MicroRNA‐214‐3p modified tetrahedral framework nucleic acids target survivin to induce tumour cell apoptosis

OBJECTIVES: Due to the instability of microRNAs, the applications of microRNA are currently limited. Thus, we utilized tetrahedral framework nucleic acids and a targeted microRNAs to form a stable nanocomposite to explore whether this nanocomposite can promote apoptosis of tumour cells.

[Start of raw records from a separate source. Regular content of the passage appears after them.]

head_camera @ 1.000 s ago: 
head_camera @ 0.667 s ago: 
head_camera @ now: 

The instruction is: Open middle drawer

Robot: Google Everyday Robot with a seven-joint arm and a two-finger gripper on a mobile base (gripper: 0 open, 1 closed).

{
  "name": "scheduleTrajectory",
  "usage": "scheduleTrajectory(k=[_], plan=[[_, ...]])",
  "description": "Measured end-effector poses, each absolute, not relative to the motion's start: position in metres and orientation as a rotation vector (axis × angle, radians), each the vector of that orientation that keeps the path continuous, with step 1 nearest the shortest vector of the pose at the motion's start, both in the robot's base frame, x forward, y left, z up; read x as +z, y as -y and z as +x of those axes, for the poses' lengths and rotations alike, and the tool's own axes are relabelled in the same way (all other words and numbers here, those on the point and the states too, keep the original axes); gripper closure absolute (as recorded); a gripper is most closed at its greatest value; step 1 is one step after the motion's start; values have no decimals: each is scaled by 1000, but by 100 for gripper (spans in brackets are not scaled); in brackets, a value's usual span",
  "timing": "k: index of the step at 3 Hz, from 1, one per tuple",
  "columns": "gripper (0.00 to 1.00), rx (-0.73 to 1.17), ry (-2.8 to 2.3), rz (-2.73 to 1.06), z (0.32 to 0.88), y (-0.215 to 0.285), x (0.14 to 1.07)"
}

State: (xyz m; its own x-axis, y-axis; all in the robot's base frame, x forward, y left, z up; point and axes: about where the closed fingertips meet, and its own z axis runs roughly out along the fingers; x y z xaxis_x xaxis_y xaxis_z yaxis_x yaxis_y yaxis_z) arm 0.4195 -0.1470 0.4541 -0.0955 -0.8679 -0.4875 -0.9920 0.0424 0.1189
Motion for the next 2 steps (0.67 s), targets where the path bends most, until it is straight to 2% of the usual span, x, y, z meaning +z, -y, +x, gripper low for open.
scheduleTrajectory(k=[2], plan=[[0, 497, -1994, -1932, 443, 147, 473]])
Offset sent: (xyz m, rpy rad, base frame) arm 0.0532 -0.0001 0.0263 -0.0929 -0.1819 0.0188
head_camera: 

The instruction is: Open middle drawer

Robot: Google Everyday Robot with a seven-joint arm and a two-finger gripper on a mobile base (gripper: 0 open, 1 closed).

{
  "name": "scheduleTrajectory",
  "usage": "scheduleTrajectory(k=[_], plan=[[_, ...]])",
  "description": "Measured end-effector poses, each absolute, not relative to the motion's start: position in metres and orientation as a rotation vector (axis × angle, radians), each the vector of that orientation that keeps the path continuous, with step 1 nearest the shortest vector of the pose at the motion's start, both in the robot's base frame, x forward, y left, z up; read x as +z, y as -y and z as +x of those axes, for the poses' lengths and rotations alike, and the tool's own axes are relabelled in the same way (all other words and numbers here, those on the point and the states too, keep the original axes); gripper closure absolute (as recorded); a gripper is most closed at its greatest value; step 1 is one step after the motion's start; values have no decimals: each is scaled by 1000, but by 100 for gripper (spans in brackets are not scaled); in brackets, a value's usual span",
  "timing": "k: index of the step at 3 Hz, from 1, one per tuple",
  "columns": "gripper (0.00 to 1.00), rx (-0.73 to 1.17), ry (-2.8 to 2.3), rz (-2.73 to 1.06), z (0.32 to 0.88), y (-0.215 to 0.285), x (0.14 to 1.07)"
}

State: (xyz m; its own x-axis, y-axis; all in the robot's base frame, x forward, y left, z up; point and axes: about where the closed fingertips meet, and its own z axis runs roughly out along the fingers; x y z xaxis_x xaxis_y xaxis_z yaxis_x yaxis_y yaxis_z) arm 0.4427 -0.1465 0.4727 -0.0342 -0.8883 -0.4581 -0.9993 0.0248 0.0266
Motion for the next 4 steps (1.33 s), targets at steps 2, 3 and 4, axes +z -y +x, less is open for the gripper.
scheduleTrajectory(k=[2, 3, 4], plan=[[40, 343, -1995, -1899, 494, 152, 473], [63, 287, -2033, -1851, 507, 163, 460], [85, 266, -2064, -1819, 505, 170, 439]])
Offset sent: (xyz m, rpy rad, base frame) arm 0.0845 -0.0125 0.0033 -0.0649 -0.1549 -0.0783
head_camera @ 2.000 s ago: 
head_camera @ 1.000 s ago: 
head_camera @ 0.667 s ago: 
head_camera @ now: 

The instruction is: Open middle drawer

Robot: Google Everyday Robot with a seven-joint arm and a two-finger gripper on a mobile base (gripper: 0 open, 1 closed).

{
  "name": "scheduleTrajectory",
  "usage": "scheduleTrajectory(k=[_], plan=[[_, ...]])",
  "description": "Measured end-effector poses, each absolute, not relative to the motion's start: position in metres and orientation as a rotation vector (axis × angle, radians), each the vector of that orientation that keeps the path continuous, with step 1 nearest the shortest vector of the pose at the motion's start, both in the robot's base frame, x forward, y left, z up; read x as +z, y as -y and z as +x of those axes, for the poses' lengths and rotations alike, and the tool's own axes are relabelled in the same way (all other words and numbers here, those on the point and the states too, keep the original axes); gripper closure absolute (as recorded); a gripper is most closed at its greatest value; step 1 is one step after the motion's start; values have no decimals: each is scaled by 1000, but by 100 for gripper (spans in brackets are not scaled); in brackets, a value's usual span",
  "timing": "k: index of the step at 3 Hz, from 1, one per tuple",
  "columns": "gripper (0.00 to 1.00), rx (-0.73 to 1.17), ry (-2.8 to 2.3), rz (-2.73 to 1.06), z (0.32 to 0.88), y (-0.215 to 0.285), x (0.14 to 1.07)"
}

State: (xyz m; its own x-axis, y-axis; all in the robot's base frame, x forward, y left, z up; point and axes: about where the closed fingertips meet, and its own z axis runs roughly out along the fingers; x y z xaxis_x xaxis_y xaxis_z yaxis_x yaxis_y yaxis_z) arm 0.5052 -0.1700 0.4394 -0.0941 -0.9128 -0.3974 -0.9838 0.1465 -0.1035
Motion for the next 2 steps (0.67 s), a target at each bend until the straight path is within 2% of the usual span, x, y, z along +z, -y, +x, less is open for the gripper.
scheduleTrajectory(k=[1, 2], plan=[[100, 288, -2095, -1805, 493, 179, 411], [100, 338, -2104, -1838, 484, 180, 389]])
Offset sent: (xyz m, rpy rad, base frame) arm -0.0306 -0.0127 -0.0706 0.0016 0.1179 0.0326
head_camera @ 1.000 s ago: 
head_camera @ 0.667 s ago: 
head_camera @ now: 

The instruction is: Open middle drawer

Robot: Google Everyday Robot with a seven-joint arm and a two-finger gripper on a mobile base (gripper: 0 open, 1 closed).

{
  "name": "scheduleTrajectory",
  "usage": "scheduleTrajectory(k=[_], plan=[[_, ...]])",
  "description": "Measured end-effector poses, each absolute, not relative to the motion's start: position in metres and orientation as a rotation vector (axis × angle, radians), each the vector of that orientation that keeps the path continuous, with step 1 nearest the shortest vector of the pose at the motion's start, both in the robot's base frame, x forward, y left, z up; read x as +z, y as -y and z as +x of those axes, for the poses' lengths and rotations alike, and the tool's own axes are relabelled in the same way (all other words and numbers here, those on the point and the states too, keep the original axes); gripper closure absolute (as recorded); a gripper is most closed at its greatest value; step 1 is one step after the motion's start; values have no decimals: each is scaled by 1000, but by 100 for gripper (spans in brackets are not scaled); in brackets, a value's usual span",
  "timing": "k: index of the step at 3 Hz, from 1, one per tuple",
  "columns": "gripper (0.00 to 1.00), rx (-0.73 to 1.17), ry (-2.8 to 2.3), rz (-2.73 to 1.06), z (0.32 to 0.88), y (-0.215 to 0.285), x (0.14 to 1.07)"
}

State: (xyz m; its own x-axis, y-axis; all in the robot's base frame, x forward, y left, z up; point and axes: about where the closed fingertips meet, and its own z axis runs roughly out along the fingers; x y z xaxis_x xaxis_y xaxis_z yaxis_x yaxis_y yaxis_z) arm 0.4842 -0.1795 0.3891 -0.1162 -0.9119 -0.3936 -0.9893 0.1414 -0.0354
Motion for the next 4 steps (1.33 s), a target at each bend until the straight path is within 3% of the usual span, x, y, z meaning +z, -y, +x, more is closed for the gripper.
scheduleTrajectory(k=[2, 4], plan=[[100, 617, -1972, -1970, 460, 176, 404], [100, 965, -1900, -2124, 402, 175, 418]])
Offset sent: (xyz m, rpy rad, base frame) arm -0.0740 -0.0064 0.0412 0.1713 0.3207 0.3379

MATERIALS AND METHODS: In our study, the survivin gene, which is expressed only in tumour cells and embryonic cells, was selected as the target gene; miRNA‐214‐3p, which can reduce the expression of survivin, was modified onto tetrahedral framework nucleic acid, thereby producing a reduction in the expression of survivin upon intracellular delivery and eventually leading to tumour cell apoptosis. RESULTS: By comparing the stability of microRNAs with that of microRNA‐tetrahedral framework nucleic acid, we proved the superiority of this carrier system. The results of flow cytometry showed that after treated with this complex, the ratio of A549 cells in both late and early period of apoptosis in miRNA‐214‐3p‐tetrahedral framework nucleic acid group had doubled and the cell cycle in the G2‐M phase had declined. The decrease in the expression of anti‐apoptotic protein and the increase in the expression of pro‐apoptotic protein indicate that the ability of this complex to function in cells also makes it attractive as a new targeted therapy for cancer. CONCLUSION: The unique expression of survivin in tumour cells and embryonic cells makes microRNA‐tetrahedral framework nucleic acid a new targeted therapy. In addition, due to the functional diversity of microRNAs, this delivery system approach can be applied to a wide variety of fields, such as targeted therapy and tissue regeneration.